*EXERCISE DESCRIPTION*
From the entries below, work out how many lines contain the string "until"; answer with the number alone.

Records from a data collection:

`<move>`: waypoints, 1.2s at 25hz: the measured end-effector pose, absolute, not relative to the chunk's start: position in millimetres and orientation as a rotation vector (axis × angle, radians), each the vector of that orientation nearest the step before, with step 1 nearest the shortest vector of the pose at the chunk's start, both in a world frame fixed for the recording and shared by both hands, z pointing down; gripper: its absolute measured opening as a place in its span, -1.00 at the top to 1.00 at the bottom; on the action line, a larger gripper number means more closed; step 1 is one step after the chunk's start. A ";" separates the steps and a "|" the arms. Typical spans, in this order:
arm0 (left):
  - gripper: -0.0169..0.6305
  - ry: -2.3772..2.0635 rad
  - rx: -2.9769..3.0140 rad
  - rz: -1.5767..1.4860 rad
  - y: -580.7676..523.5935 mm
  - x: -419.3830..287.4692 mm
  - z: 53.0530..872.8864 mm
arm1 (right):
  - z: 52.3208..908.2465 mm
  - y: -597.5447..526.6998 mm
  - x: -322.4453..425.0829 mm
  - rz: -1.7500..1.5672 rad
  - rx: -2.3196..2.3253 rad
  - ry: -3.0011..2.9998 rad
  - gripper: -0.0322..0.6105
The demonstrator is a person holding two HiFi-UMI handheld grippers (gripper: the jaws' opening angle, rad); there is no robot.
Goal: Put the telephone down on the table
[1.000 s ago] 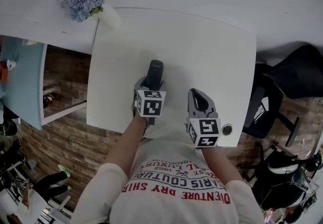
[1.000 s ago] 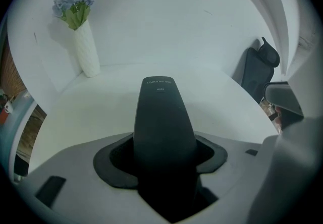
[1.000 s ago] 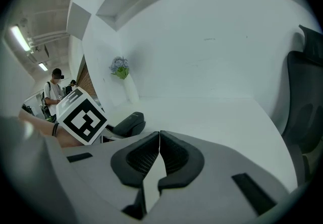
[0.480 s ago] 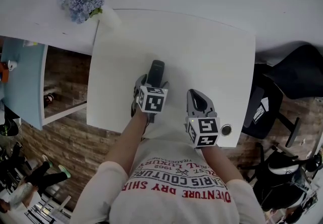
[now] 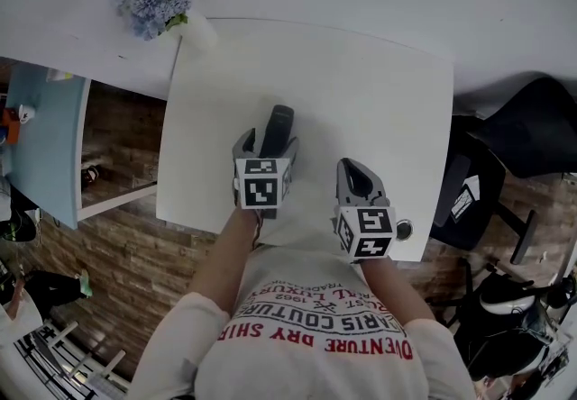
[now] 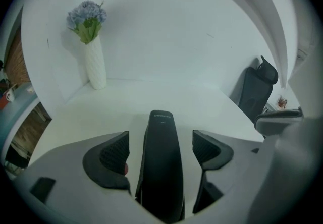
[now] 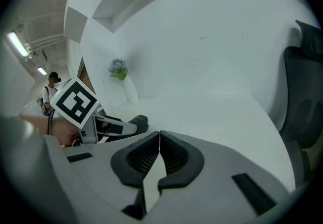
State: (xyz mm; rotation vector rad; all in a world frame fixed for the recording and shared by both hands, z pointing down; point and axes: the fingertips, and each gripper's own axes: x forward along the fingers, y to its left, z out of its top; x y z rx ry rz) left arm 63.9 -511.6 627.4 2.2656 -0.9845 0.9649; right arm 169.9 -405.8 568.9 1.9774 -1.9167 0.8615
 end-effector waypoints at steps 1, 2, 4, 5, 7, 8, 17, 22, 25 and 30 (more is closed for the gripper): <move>-0.25 -1.008 2.280 0.954 -511.0 62.4 620.5 | 567.7 -404.3 169.0 0.861 1.975 -1.919 0.82; -0.25 -1.031 2.297 0.946 -510.3 61.2 613.8 | 566.1 -403.4 168.4 0.855 1.974 -1.924 0.82; -0.02 -1.094 2.340 0.943 -509.2 58.2 600.1 | 561.5 -403.7 168.0 0.838 1.980 -1.932 0.82; 0.40 -1.134 2.360 0.943 -508.8 55.8 593.2 | 558.7 -404.2 167.8 0.831 1.988 -1.934 0.82; 0.67 -1.175 2.397 0.935 -505.6 52.7 581.7 | 552.2 -404.8 166.4 0.824 2.011 -1.936 0.82; 0.77 -1.171 2.411 0.926 -502.9 52.6 577.1 | 548.7 -404.9 165.4 0.818 2.023 -1.937 0.82; 0.87 -1.053 2.596 0.680 -474.6 49.2 511.4 | 503.8 -390.5 148.6 0.662 2.142 -1.957 0.82; 0.87 -1.065 2.781 0.436 -457.1 35.8 449.9 | 463.0 -376.7 132.0 0.461 2.209 -2.009 0.82; 0.87 -1.055 2.868 0.282 -444.4 23.6 416.5 | 435.4 -369.6 116.8 0.301 2.225 -2.045 0.82; 0.87 -1.023 2.975 0.107 -422.6 4.2 379.2 | 402.0 -355.8 88.6 0.102 2.224 -2.093 0.82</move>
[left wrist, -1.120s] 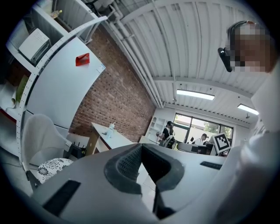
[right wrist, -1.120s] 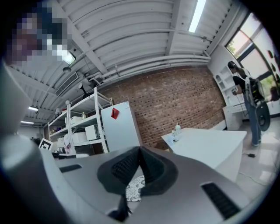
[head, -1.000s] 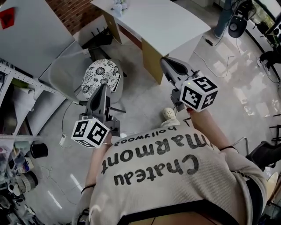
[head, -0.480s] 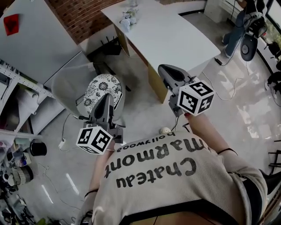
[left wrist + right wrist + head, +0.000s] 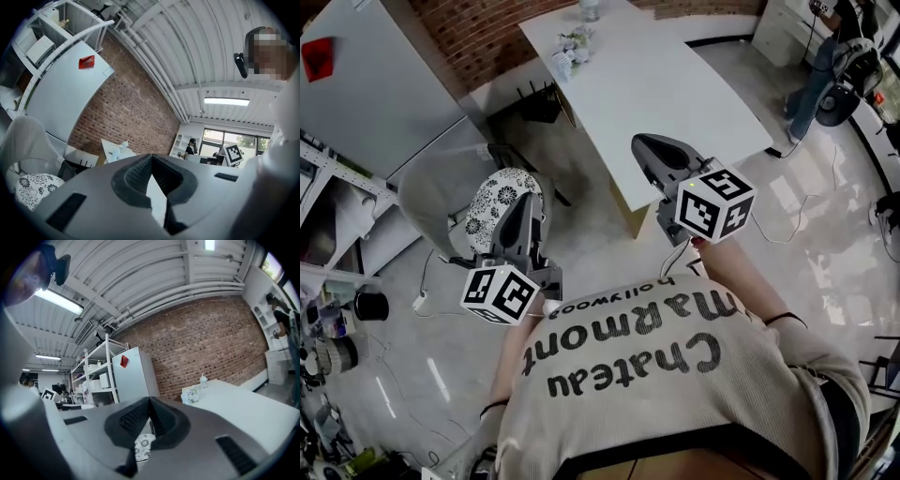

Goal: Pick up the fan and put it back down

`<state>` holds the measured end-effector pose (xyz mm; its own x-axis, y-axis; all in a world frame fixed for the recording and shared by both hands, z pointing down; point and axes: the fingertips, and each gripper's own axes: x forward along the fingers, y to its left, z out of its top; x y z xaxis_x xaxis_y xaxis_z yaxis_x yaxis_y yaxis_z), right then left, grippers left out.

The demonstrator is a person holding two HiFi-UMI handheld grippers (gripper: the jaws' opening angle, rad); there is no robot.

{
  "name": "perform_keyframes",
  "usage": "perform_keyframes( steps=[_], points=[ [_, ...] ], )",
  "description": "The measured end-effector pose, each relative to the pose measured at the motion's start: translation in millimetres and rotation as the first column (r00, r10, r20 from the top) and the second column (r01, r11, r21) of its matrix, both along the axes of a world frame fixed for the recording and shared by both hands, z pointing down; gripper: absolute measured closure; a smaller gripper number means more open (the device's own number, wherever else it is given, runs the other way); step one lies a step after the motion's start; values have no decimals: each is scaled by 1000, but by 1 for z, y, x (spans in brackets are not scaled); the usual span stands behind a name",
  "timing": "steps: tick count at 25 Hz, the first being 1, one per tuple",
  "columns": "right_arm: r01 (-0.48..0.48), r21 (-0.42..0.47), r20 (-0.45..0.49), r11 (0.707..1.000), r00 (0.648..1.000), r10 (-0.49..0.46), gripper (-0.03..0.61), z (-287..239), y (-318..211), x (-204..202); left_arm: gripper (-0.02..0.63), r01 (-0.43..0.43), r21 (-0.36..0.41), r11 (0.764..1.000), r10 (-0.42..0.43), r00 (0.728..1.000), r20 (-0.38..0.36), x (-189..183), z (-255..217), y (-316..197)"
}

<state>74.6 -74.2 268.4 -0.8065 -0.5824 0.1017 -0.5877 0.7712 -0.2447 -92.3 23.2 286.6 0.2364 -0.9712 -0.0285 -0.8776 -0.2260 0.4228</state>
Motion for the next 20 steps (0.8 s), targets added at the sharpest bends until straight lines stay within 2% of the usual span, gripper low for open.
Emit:
perform_keyframes(
  steps=[8,20],
  points=[
    [18,-17,8,1000,1000,-18,575,15,-37,45,614,28,-8,1000,-28,1000,-1,45,10,-28],
    [50,-105,20,993,999,-48,575,53,-37,55,614,41,-46,998,-40,999,9,59,26,-28]
  ],
)
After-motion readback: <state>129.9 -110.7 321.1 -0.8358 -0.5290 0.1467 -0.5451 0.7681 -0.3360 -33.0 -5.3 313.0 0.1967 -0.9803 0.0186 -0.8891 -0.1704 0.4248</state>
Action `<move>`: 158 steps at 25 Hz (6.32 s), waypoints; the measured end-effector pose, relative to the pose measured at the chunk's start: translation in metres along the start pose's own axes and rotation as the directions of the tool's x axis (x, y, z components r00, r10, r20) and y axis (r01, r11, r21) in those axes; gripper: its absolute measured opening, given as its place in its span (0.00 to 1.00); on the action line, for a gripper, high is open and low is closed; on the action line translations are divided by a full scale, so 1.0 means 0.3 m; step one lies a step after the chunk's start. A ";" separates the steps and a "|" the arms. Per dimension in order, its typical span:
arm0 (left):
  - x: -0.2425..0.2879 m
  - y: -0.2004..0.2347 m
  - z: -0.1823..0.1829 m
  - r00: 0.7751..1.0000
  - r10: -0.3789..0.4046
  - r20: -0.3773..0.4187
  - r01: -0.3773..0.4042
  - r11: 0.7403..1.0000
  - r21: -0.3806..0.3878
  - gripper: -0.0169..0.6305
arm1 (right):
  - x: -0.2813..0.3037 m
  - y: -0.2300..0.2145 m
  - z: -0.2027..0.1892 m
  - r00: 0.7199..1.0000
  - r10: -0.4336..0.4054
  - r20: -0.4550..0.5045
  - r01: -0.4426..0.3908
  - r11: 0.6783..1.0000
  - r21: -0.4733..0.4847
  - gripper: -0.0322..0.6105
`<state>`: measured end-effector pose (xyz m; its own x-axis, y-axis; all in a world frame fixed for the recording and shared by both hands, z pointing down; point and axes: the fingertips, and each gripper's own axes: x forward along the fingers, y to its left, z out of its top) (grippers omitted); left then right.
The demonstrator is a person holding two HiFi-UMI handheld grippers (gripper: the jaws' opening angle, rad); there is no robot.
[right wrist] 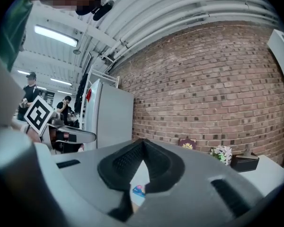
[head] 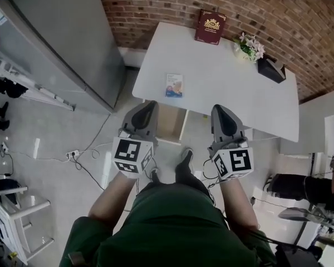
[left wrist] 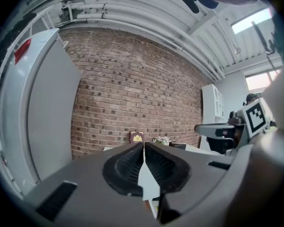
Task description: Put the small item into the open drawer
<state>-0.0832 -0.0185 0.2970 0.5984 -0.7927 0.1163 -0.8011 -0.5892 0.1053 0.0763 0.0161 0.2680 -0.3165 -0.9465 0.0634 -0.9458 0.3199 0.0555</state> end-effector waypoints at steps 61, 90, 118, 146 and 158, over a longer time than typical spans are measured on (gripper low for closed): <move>0.831 0.319 -1.074 0.504 -0.239 -0.830 -0.167 0.916 -0.365 0.28 | 0.219 -0.591 -0.437 0.966 -0.123 -0.226 0.191 0.932 0.308 0.06; 0.617 0.232 -1.048 0.659 -0.335 -0.673 -0.114 0.840 -0.530 0.06 | 0.302 -0.385 -0.534 0.963 0.059 -0.264 0.055 0.913 0.404 0.05; 0.498 0.327 -1.070 0.777 -0.204 -0.596 -0.256 0.762 -0.595 0.23 | 0.319 -0.224 -0.562 0.945 0.131 -0.300 -0.001 0.917 0.399 0.06; 0.290 0.222 -1.099 0.873 -0.371 -0.316 -0.103 0.493 -0.864 0.16 | 0.354 -0.061 -0.648 0.904 0.250 -0.346 -0.088 0.902 0.423 0.05; 0.024 0.282 -1.161 0.883 -0.313 -0.349 -0.119 0.570 -0.813 0.15 | 0.434 0.102 -0.667 0.863 0.358 -0.357 -0.196 0.888 0.417 0.06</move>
<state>-0.1415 -0.0198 0.6508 0.7847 -0.4612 0.4142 -0.5157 -0.1149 0.8490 0.0209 -0.0888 0.4775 -0.5857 -0.6868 0.4304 -0.8079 0.4516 -0.3786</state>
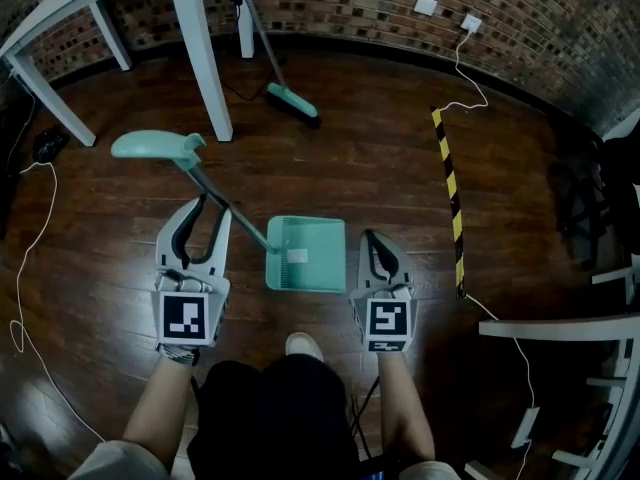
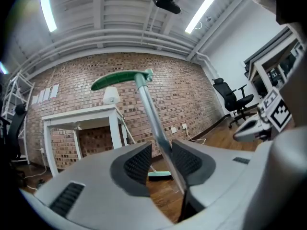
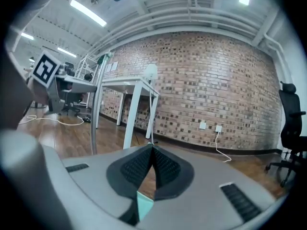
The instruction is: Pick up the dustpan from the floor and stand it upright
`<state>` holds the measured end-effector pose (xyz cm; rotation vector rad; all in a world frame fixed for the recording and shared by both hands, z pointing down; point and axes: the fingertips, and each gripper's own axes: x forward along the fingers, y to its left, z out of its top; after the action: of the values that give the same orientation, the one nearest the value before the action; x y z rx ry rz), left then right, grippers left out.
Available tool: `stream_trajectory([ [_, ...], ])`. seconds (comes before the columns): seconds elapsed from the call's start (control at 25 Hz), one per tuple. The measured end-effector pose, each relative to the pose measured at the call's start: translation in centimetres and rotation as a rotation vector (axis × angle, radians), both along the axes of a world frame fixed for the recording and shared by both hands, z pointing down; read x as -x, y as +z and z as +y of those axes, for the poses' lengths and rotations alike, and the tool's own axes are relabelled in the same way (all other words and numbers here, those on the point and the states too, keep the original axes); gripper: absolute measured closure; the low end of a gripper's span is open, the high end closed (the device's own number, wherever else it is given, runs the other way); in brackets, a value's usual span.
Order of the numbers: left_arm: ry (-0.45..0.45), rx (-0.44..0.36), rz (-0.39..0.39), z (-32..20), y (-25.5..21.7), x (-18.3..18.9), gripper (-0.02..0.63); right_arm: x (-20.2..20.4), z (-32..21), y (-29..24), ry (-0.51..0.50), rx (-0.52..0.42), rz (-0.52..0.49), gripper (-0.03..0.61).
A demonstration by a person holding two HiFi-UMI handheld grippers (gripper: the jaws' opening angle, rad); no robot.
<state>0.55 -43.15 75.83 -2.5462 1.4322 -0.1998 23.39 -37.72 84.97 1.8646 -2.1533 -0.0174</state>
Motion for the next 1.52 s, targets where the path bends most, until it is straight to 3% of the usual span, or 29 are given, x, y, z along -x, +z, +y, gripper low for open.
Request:
stream_trajectory([
  [0.16, -0.011, 0.035, -0.006, 1.2, -4.5, 0.4, 0.461, -0.2, 2.7, -9.8, -0.003, -0.055, -0.033, 0.592],
  [0.2, -0.004, 0.049, -0.007, 1.6, -6.0, 0.6, 0.492, 0.1, 3.3, -12.6, -0.018, -0.054, -0.025, 0.594],
  [0.28, 0.048, 0.071, -0.005, 2.6, -9.6, 0.8, 0.615, 0.9, 4.2, -18.4, -0.052, -0.031, -0.002, 0.592],
  [0.44, 0.143, 0.095, -0.037, 3.9, -19.6, 1.2, 0.617, 1.3, 4.7, -32.2, -0.100, -0.051, 0.015, 0.592],
  [0.6, 0.211, 0.129, -0.007, 5.9, -30.4, 2.6, 0.618, 2.9, 5.9, -43.2, -0.139, -0.035, 0.003, 0.592],
  [0.8, 0.195, 0.103, 0.057, 8.2, -44.4, 5.1, 0.617, 3.3, 7.8, -55.5, -0.150, -0.087, -0.088, 0.591],
  [0.92, 0.182, 0.122, 0.084, 10.6, -49.3, 7.5, 0.618, 4.1, 9.6, -59.5, -0.129, -0.072, -0.177, 0.591],
  [1.08, 0.203, 0.124, 0.054, 13.0, -52.9, 9.0, 0.618, 4.5, 13.1, -63.9, -0.093, -0.077, -0.276, 0.594],
  [1.32, 0.185, 0.129, 0.102, 15.4, -56.0, 10.9, 0.618, 5.4, 17.5, -66.8, -0.041, -0.104, -0.293, 0.595],
  [1.52, 0.224, 0.072, 0.033, 18.3, -58.0, 10.7, 0.617, 6.3, 19.4, -68.3, -0.069, -0.128, -0.266, 0.594],
])
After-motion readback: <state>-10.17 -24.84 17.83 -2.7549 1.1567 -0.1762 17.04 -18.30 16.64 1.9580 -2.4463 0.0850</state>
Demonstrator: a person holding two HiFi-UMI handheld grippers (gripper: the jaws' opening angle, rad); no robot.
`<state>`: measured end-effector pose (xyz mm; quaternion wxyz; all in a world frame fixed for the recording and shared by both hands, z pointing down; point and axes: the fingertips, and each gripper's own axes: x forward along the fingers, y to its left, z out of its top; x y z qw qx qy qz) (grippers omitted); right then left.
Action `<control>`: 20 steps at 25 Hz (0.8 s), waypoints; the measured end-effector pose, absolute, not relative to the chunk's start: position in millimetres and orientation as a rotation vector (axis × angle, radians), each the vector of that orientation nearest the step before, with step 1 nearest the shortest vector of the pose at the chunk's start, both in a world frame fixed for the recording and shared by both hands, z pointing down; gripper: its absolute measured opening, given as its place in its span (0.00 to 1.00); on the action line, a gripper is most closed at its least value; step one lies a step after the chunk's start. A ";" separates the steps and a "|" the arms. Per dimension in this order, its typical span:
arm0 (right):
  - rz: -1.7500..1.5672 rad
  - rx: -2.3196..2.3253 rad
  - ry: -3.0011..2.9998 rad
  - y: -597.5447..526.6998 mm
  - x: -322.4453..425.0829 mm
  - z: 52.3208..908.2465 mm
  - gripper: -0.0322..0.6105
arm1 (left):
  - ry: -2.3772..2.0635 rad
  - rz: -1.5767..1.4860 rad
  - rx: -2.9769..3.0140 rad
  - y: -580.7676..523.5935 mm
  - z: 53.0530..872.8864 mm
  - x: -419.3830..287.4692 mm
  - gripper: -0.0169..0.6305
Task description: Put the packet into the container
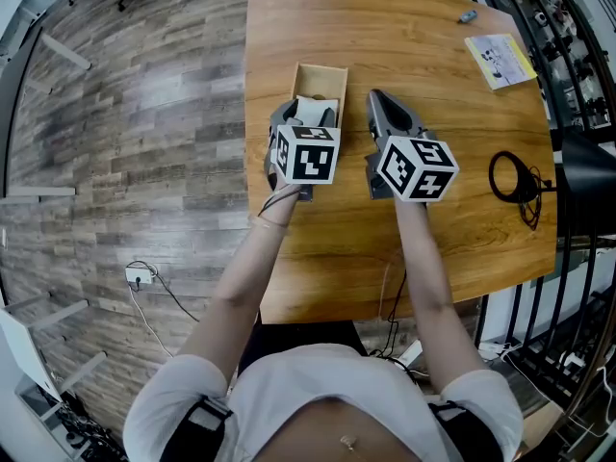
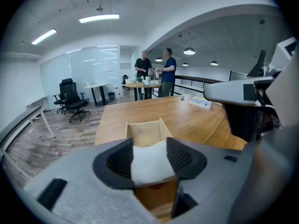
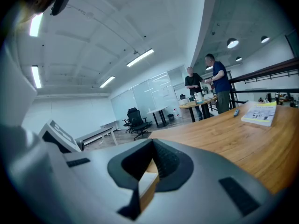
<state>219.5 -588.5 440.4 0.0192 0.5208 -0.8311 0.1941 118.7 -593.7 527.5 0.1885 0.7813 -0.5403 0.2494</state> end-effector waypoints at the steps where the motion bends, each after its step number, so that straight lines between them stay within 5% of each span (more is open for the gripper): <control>1: 0.604 1.612 -2.580 -588.2 218.0 441.5 0.07 | -1.564 0.707 2.189 -594.2 526.7 113.4 0.30; 2: 0.605 1.608 -2.580 -587.9 216.6 442.7 0.07 | -1.603 0.710 2.182 -594.6 525.9 108.2 0.16; 4: 0.608 1.602 -2.580 -586.6 214.3 444.6 0.07 | -1.627 0.697 2.182 -593.6 524.7 103.8 0.05; 20: 0.541 1.622 -2.618 -563.9 202.4 433.9 0.07 | -1.380 0.154 2.508 -564.2 437.9 141.0 0.04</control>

*WRITTEN ANSWER*
2